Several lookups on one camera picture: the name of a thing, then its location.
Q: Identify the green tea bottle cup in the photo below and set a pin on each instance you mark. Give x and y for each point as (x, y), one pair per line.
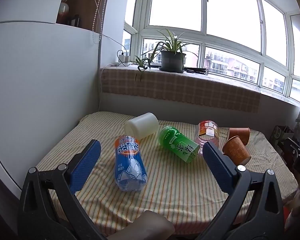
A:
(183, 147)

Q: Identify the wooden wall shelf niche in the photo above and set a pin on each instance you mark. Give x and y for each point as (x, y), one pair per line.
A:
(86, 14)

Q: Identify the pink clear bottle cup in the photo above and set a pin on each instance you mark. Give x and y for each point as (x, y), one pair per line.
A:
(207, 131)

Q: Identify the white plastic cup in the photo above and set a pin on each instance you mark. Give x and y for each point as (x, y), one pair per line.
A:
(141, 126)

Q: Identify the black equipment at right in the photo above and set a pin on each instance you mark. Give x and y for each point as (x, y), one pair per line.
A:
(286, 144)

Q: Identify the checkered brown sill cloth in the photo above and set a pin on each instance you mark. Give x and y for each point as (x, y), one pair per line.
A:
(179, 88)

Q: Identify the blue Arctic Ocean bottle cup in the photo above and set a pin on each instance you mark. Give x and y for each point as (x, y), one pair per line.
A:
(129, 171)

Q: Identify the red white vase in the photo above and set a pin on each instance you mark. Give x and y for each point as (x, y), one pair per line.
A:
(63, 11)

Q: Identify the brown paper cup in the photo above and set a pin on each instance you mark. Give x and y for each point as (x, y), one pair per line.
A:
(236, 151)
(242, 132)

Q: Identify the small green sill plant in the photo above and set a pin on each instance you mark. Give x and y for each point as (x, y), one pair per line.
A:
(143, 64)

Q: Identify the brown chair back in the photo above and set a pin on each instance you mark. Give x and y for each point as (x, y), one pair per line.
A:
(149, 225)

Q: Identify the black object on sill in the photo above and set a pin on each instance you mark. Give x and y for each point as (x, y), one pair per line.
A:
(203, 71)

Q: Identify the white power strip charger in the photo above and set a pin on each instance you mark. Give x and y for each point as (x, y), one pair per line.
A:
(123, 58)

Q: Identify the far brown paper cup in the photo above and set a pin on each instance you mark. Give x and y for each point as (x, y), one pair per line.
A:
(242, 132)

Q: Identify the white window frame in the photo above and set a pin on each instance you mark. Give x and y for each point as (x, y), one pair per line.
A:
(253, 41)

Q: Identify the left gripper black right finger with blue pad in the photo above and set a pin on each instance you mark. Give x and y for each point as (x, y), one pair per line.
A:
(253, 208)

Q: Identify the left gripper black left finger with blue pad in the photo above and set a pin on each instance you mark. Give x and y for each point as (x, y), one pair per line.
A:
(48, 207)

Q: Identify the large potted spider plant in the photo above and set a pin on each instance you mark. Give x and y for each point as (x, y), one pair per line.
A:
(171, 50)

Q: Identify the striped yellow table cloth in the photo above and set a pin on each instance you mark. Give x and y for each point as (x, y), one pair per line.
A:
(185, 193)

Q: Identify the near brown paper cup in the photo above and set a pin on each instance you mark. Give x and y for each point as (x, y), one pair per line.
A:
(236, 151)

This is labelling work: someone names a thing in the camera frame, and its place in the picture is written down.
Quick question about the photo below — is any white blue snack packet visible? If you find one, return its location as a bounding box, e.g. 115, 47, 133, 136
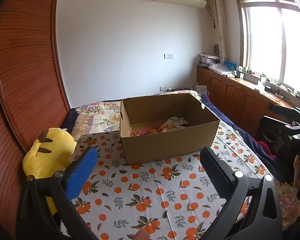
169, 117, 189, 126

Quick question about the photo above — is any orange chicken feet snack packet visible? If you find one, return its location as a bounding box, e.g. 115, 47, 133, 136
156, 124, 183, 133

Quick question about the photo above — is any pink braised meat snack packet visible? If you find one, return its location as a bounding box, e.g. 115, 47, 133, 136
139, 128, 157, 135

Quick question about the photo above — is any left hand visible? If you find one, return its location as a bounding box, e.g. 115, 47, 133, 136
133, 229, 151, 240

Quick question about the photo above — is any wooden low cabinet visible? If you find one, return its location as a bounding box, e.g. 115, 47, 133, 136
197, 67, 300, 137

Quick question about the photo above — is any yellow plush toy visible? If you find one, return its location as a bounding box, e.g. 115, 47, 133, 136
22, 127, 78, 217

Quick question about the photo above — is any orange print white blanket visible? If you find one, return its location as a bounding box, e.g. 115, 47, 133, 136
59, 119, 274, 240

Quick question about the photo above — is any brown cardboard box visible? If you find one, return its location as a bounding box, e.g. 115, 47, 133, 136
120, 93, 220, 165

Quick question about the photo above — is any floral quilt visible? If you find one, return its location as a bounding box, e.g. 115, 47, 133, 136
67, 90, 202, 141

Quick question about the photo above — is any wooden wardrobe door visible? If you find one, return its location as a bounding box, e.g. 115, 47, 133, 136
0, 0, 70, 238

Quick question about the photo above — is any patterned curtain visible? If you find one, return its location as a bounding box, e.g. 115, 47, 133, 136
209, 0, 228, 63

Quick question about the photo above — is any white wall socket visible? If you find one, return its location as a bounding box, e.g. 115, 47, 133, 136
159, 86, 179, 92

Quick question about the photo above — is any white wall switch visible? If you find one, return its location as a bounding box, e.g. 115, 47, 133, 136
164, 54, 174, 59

# # # # #

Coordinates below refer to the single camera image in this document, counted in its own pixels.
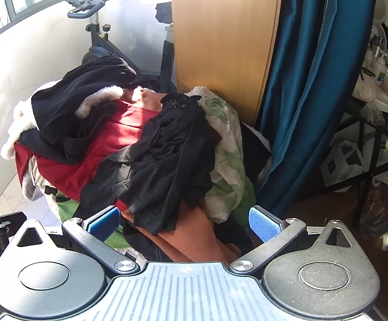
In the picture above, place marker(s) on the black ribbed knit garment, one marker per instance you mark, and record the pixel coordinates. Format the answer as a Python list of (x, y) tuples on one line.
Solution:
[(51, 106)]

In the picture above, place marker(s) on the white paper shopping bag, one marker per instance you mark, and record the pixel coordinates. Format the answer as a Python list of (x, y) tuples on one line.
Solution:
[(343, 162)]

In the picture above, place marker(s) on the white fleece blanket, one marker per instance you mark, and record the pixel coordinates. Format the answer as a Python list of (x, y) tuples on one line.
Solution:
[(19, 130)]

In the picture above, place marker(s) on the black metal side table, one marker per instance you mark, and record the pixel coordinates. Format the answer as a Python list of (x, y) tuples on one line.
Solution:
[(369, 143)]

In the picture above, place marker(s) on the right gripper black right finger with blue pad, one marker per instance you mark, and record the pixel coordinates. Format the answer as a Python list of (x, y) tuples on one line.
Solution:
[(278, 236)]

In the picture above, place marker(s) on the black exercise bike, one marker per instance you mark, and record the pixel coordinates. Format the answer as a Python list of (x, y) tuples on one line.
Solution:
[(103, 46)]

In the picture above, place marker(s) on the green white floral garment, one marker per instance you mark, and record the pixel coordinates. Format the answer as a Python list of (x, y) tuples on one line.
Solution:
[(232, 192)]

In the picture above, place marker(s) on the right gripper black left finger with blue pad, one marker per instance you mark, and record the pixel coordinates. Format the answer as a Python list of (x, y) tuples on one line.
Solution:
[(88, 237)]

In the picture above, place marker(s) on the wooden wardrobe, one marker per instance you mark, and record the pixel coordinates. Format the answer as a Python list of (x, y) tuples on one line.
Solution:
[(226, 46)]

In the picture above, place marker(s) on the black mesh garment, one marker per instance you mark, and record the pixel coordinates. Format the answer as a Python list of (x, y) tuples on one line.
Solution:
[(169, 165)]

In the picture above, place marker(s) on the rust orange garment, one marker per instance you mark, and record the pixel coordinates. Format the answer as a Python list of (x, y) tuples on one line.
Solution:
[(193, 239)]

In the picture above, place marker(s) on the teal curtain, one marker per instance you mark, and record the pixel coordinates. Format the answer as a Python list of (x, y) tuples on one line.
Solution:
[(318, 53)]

# # # # #

§ Brief: Out of the material above, gather each line where "table" appears.

§ Solution to this problem:
Q: Identify the striped yellow table cloth in the photo above and set a pin on each instance you mark. Give x and y for each point as (x, y), one pair per line.
In the picture above, place marker(s) on the black metal side table, one marker per instance you mark, and record the pixel coordinates. Format the answer as a Python list of (x, y) tuples on one line.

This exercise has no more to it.